Dengue, Severity Paradox, and Socioeconomic Distribution among Afro-Colombians.

Epidemiology 2021 Mar 24. Epub 2021 Mar 24.

Department of Epidemiology, Biostatistics and Occupational Health, McGill University.

Background: The clinical presentation of dengue ranges from self-limited mild illness to severe forms, including death. African ancestry is often described as protective against dengue severity. However, in the Latin American context, African ancestry has been associated with increased mortality. This "severity paradox" has been hypothesized as resulting from confounding or heterogeneity by socioeconomic status (SES). However, few systematic analyses have been conducted to investigate the presence and nature of the disparity paradox.

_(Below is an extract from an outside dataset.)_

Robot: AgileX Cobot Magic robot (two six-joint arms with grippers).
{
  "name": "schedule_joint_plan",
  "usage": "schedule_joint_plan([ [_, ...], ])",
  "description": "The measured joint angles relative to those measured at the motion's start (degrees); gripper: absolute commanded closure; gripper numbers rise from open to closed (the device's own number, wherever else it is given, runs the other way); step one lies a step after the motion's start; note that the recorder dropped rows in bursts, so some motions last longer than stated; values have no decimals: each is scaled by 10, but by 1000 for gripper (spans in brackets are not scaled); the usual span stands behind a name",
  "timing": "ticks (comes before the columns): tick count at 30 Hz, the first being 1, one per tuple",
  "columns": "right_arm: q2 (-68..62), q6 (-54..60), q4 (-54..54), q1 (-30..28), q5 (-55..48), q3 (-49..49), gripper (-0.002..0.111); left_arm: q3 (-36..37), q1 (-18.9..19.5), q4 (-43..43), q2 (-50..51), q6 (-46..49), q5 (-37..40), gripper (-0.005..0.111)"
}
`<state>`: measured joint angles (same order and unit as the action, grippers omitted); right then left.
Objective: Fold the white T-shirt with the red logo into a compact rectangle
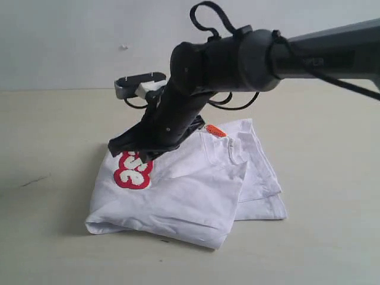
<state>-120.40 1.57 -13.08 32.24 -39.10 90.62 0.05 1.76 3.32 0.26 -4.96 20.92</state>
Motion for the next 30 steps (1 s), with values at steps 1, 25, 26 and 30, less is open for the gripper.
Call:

Methods: We fit Bayesian hierarchical spatiotemporal models using individual-level surveillance data from Cali, Colombia (2012-2017), to assess the overall morbidity and severity burden of notified dengue. We fitted overall and ethnic-specific models to assess the presence of heterogeneity by SES across and within ethnic groups (Afro-Colombian vs. Non-Afro-Colombians), conducting sensitivity analyses to account for potential underreporting.

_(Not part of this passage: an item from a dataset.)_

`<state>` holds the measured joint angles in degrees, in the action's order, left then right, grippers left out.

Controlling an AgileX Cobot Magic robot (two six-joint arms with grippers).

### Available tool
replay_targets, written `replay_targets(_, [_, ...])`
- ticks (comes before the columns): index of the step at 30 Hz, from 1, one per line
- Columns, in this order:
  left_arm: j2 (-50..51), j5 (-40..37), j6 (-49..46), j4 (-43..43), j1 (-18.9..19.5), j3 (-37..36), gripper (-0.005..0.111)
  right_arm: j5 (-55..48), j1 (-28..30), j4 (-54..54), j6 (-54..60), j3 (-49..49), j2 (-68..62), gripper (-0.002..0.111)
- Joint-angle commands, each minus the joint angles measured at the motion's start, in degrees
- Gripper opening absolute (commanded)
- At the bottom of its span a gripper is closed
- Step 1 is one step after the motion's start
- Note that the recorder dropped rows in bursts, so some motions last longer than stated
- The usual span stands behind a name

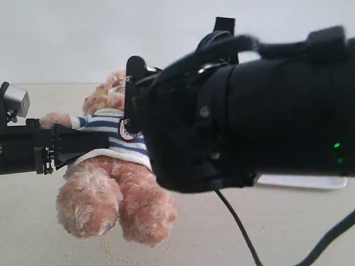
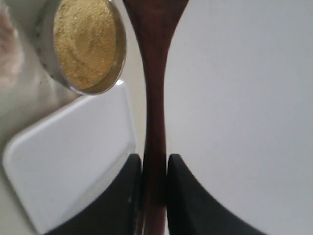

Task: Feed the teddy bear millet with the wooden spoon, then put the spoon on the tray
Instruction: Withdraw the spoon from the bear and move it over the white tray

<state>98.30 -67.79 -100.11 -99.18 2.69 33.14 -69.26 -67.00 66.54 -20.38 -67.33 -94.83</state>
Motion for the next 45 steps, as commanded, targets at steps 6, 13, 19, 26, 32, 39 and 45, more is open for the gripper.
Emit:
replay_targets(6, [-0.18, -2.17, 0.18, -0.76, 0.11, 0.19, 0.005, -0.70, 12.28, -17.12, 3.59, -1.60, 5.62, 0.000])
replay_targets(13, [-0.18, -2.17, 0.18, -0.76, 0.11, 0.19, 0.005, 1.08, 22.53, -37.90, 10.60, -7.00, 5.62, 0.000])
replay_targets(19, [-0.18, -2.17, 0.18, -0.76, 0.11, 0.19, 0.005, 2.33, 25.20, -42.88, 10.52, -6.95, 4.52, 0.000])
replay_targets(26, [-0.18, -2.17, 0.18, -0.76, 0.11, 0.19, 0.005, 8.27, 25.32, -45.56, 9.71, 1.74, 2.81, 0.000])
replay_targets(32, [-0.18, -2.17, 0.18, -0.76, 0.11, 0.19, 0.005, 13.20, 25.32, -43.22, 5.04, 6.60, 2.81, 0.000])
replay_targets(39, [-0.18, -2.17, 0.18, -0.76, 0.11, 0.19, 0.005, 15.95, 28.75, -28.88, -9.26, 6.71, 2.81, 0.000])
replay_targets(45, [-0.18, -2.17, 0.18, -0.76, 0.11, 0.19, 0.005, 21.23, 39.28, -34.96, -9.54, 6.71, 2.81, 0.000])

Results: Our study included 65,402 dengue cases and 13,732 (21%) hospitalizations. Overall notified dengue incidence rates did not vary across ethnic groups. Severity risk was higher among Afro-Colombians (RR=1.16; 95% Credible Interval [95%CrI]: 1.08-1.24) but after accounting for underreporting by ethnicity this association was nearly null (RR=1.02; 95% CrI: 0.97-1.07). Subsidized health insurance and low-SES were associated with increased overall dengue rates and severity.

Conclusion: The paradoxical increased severity among Afro-Colombians can be attributed to differential health-seeking behaviors and reporting among Afro-Colombians. Such differential reporting can be understood as a type of intersectionality between SES, insurance scheme, and ethnicity that requires a quantitative assessment in future studies.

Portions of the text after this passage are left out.